*** DATA PROVIDED ***

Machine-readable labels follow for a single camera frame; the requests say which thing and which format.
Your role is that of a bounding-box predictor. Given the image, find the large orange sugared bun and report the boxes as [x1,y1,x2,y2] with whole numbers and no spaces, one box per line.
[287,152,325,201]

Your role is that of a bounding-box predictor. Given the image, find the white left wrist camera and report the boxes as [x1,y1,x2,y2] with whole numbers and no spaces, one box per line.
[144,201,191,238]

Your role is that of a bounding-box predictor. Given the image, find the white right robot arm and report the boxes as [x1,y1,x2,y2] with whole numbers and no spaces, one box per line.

***
*** DATA PROVIDED ***

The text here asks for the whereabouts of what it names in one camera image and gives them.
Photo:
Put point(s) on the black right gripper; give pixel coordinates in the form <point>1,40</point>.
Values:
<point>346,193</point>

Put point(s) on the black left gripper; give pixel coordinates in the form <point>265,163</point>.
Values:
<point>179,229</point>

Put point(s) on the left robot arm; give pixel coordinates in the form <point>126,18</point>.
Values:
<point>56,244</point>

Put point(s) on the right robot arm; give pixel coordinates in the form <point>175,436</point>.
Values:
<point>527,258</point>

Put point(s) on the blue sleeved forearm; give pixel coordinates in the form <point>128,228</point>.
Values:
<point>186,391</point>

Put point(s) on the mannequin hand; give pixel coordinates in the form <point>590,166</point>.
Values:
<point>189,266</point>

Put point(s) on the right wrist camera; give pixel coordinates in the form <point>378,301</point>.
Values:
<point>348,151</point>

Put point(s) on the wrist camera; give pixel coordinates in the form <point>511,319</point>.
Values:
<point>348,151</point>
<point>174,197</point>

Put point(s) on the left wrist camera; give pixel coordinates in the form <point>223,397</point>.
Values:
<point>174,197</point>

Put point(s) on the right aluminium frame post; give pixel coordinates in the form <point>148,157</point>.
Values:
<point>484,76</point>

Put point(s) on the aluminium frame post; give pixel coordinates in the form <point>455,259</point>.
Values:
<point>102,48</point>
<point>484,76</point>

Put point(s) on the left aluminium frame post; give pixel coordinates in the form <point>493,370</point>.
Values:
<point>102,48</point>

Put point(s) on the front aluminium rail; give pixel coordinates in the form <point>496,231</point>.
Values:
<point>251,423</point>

***

## YOUR TASK
Every line with the string "robot" in the material should be returned.

## RESPONSE BOX
Your role is that of a bounding-box predictor. Given the image, find the white right robot arm and report the boxes as [x1,y1,x2,y2] with whole numbers and no spaces, one box per line.
Put point(s) on the left robot arm; give pixel coordinates in the form <point>126,18</point>.
Put point(s) on the right robot arm; give pixel coordinates in the form <point>175,436</point>.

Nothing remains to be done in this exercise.